[Mesa-dev] [PATCH 2/4] i965: Implement CopyTexSubImage2D via BLORP (and use it by default).
Paul Berry
stereotype441 at gmail.com
Mon Feb 4 11:43:08 PST 2013
On 29 January 2013 00:36, Kenneth Graunke <kenneth at whitecape.org> wrote:
> The BLT engine has many limitations. Currently, it can only blit
> X-tiled buffers (since we don't have a kernel API to whack the BLT
> tiling mode register), which means all depth/stencil operations get
> punted to meta code, which can be very CPU-intensive.
>
> Even if we used the BLT engine, it can't blit between buffers with
> different tiling modes, such as an X-tiled non-MSAA ARGB8888 texture
> and a Y-tiled CMS ARGB8888 renderbuffer. This is a fundamental
> limitation, and the only way around that is to use BLORP.
>
> Previously, BLORP only handled BlitFramebuffer. This patch adds an
> additional frontend for doing CopyTexSubImage. It also makes it the
> default. This is partly to increase testing and avoid hiding bugs,
> and partly because the BLORP path can already handle more cases. With
> trivial extensions, it should be able to handle everything the BLT can.
>
> This helps PlaneShift massively, which tries to CopyTexSubImage2D
> between depth buffers whenever a player casts a spell. Since these
> are Y-tiled, we hit meta and software ReadPixels paths, eating 99% CPU
> while delivering ~1 FPS. This is particularly bad in an MMO setting
> because people cast spells all the time.
>
> It also helps Xonotic in 4X MSAA mode. At default power management
> settings, I measured a 6.35138% +/- 0.672548% performance boost (n=5).

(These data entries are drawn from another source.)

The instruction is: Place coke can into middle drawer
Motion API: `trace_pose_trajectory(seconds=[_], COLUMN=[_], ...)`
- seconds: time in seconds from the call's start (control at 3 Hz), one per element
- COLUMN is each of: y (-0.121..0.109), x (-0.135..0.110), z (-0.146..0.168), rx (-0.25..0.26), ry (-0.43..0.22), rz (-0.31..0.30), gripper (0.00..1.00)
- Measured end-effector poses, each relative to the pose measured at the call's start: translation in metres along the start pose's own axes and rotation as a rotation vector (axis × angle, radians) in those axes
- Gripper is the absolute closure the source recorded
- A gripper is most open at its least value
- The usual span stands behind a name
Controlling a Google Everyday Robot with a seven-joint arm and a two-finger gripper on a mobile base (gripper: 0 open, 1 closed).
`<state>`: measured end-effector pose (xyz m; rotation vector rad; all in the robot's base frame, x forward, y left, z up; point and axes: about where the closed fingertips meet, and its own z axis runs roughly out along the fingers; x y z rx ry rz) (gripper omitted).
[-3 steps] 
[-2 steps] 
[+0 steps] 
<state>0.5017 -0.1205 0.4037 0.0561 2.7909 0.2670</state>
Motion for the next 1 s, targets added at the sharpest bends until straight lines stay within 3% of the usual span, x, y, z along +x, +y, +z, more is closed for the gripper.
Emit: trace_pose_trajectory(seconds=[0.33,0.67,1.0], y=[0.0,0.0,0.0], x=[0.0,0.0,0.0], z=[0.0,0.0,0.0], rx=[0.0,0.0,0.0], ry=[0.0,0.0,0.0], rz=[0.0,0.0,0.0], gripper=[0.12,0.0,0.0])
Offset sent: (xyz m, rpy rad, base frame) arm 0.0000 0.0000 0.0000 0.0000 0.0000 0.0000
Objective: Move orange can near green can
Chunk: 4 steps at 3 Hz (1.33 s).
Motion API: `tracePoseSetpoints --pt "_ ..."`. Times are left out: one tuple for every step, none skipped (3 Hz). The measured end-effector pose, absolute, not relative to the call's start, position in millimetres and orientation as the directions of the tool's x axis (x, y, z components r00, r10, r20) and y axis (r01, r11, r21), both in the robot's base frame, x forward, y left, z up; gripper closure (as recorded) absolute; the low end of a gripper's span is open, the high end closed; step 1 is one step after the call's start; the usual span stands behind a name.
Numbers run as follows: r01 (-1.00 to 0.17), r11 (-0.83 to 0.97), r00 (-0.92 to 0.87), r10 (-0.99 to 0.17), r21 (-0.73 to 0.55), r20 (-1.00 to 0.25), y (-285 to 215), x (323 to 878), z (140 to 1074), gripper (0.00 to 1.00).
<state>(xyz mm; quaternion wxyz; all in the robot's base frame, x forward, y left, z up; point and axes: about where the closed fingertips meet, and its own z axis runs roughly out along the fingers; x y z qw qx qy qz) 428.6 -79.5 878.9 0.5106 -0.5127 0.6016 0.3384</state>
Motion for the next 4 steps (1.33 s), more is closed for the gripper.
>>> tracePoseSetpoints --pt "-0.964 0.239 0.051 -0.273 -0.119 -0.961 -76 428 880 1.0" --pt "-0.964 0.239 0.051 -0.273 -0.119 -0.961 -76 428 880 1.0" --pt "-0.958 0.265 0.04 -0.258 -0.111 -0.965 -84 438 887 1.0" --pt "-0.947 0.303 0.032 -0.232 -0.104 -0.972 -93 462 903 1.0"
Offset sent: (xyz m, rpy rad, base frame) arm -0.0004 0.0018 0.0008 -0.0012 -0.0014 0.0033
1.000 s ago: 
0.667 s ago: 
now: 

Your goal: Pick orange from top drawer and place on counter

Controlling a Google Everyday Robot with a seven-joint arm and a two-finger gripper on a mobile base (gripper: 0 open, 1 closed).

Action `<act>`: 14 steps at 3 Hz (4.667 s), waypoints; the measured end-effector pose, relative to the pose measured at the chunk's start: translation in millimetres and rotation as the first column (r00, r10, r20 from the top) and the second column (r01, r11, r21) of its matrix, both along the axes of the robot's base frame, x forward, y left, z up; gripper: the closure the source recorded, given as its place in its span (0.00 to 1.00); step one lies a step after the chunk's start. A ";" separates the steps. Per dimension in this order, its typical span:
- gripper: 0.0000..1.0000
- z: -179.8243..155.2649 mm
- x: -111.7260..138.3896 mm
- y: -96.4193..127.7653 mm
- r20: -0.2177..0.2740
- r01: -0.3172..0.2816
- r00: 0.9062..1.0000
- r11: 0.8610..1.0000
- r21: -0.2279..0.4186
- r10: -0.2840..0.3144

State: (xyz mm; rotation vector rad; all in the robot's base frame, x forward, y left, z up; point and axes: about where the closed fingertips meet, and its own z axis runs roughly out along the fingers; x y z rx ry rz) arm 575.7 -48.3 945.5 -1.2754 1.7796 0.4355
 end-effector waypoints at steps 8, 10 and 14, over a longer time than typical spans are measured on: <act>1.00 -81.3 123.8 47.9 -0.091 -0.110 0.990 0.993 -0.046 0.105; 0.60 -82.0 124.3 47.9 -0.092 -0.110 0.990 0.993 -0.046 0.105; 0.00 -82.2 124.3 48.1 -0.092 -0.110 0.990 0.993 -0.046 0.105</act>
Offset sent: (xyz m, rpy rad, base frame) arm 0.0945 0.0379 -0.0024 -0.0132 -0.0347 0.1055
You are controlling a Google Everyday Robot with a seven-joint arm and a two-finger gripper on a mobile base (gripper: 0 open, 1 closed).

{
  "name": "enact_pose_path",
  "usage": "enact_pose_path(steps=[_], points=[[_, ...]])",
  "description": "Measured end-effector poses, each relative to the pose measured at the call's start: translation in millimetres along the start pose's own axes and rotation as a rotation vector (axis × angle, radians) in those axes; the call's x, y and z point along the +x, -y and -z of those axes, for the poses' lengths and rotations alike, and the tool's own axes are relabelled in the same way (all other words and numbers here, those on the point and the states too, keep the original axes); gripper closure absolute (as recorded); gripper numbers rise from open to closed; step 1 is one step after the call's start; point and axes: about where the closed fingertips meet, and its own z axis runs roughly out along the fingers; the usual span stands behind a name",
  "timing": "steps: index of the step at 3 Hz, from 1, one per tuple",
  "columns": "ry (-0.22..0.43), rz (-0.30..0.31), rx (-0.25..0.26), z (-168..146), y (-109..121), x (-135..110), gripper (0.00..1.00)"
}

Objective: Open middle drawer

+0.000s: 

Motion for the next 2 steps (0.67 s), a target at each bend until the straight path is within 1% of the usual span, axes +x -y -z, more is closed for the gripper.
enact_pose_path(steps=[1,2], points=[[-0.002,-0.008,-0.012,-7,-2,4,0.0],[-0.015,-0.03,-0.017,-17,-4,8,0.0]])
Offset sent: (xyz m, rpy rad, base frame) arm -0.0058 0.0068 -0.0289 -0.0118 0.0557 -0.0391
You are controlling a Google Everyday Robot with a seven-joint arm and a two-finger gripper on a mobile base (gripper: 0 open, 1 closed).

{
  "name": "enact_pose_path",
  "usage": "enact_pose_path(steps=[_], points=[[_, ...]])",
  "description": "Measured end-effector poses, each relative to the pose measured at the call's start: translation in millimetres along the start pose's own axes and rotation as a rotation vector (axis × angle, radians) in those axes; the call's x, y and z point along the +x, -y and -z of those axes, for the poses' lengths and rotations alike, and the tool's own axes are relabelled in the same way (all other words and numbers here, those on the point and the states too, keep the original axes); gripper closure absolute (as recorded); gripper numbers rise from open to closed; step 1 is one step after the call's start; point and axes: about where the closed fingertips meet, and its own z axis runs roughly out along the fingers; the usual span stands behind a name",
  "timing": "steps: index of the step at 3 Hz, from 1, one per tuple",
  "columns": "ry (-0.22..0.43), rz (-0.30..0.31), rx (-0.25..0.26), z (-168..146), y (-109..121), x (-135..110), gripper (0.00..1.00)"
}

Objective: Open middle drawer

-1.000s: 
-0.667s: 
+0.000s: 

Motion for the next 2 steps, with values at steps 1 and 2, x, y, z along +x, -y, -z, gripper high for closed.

> (This data is from v1 of the patch.)
>
> No Piglit regressions on Ivybridge (v3) or Sandybridge (v2).
>
> v2: Create a fake intel_renderbuffer to wrap the destination texture
> image and then reuse do_blorp_blit rather than reimplementing most
> of it. Remove unnecessary clipping code and conditional rendering
> check.
>
> v3: Reuse formats_match() to centralize checks; delete temporary
> renderbuffers. Reorganize the code.
>
> Signed-off-by: Kenneth Graunke <kenneth at whitecape.org>
> Cc: Paul Berry <stereotype441 at gmail.com>
> Cc: Chad Versace <chad.versace at linux.intel.com>
> Reviewed-and-tested-by: Carl Worth <cworth at cworth.org> [v2]
>
Should this be a candidate for the 9.1 branch?
> ---
> src/mesa/drivers/dri/i965/brw_blorp_blit.cpp | 73
> ++++++++++++++++++++++++++++
> src/mesa/drivers/dri/i965/brw_context.h | 8 +++
> src/mesa/drivers/dri/intel/intel_fbo.c | 30 ++++++++++++
> src/mesa/drivers/dri/intel/intel_fbo.h | 4 ++
> src/mesa/drivers/dri/intel/intel_tex_copy.c | 32 +++++++++---
> 5 files changed, 139 insertions(+), 8 deletions(-)
>
> diff --git a/src/mesa/drivers/dri/i965/brw_blorp_blit.cpp
> b/src/mesa/drivers/dri/i965/brw_blorp_blit.cpp
> index bc7916a..b037156 100644
> --- a/src/mesa/drivers/dri/i965/brw_blorp_blit.cpp
> +++ b/src/mesa/drivers/dri/i965/brw_blorp_blit.cpp
> @@ -23,6 +23,7 @@
>
> #include "main/teximage.h"
> #include "main/fbobject.h"
> +#include "main/renderbuffer.h"
>
> #include "glsl/ralloc.h"
>
> @@ -295,6 +296,78 @@ try_blorp_blit(struct intel_context *intel,
> return true;
> }
>
> +bool
> +brw_blorp_copytexsubimage(struct intel_context *intel,
> + struct gl_renderbuffer *src_rb,
> + struct gl_texture_image *dst_image,
> + int srcX0, int srcY0,
> + int dstX0, int dstY0,
> + int width, int height)
> +{
> + struct gl_context *ctx = &intel->ctx;
> + struct intel_renderbuffer *src_irb = intel_renderbuffer(src_rb);
> + struct intel_renderbuffer *dst_irb;
> +
> + /* BLORP is not supported before Gen6. */
> + if (intel->gen < 6)
> + return false;
> +
> + /* Create a fake/wrapper renderbuffer to allow us to use
> do_blorp_blit(). */
> + dst_irb = intel_create_fake_renderbuffer_wrapper(intel, dst_image);
> + if (!dst_irb)
> + return false;
> +
> + struct gl_renderbuffer *dst_rb = &dst_irb->Base.Base;
> +
> + /* We don't really have a buffer bit, but at this point it's only used
> by
> + * find_miptree() to decide whether to dereference the stencil miptree.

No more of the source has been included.